**What the task asks**
In the records below, the relevant part opens with the line containing "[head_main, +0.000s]" and closes with the line containing "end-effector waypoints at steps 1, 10"; print that part exactly and only, without its pictures.

----

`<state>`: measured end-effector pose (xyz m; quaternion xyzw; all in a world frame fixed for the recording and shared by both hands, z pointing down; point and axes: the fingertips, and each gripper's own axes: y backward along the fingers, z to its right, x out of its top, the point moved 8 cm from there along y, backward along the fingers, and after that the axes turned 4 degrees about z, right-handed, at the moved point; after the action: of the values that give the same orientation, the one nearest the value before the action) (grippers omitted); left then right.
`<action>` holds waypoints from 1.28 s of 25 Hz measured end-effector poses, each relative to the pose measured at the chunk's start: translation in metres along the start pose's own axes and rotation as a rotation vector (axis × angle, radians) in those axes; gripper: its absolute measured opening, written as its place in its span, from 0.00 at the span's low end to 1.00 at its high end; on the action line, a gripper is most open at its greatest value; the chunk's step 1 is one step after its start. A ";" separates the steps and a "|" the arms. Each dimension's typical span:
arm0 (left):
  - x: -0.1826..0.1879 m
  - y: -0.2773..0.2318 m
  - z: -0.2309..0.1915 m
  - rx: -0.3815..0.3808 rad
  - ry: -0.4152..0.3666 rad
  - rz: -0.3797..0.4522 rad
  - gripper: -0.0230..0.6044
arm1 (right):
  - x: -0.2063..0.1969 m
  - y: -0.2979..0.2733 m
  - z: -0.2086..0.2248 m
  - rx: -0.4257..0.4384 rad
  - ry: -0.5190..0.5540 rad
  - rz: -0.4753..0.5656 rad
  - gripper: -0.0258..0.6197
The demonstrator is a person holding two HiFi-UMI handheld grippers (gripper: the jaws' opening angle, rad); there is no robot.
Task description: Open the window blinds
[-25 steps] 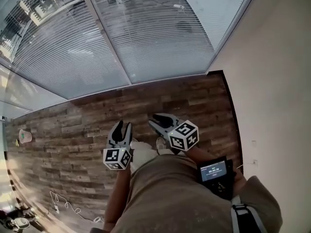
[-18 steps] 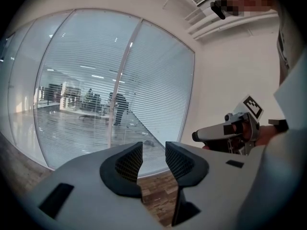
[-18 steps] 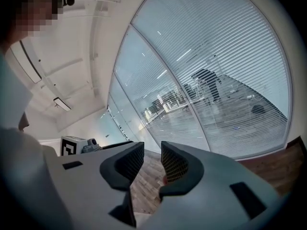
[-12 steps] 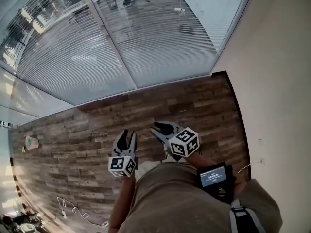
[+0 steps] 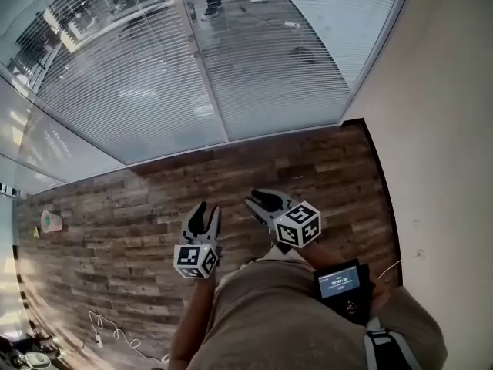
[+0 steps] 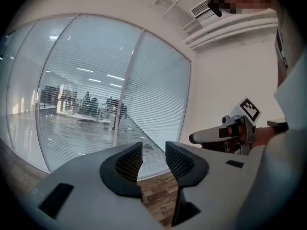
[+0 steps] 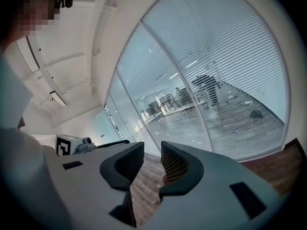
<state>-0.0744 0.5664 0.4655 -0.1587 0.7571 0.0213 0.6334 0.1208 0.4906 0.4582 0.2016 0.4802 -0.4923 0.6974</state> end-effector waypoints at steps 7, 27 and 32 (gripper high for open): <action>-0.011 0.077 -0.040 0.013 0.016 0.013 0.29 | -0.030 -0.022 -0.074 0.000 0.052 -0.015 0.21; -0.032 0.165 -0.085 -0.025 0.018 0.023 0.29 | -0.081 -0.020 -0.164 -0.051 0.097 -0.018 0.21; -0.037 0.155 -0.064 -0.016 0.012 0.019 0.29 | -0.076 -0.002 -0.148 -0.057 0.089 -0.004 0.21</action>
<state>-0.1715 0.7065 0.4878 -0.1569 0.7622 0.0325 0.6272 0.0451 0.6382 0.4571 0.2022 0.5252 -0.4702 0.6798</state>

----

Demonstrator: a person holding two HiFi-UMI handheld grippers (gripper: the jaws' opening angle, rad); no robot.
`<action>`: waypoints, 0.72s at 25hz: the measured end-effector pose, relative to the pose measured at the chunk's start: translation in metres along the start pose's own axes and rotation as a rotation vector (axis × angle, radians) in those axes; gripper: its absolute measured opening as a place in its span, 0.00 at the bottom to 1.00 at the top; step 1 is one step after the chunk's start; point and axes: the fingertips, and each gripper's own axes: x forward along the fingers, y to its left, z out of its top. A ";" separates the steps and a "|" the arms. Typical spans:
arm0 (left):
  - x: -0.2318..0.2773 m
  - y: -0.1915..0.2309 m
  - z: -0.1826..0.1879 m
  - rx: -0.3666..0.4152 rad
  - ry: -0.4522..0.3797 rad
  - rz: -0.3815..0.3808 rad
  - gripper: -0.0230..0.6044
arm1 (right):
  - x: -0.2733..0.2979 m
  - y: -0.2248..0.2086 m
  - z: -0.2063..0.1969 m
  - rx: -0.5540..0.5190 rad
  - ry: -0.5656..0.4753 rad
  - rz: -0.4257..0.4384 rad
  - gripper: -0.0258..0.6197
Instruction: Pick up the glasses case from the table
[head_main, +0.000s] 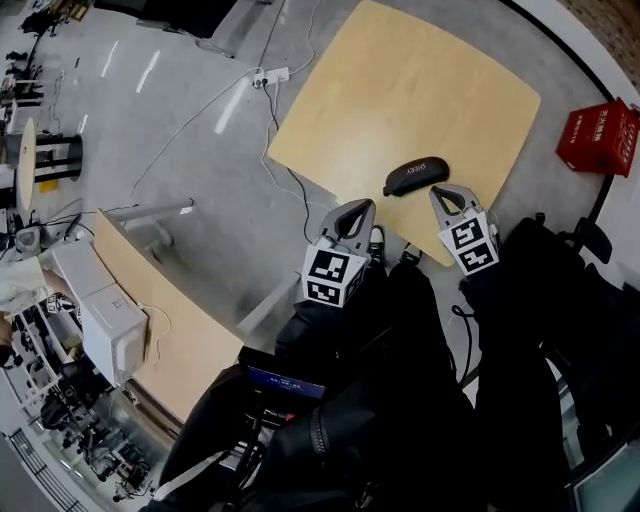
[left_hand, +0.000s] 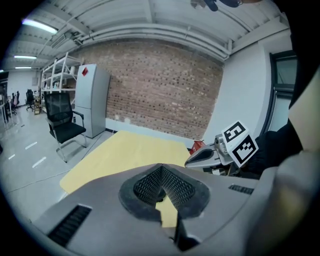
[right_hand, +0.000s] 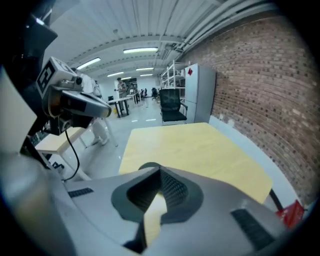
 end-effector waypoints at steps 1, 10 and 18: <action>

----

**Task response**
[head_main, +0.000s] 
[left_hand, +0.000s] 
[right_hand, +0.000s] 
 end-effector waypoints at steps 1, 10 and 18: <action>

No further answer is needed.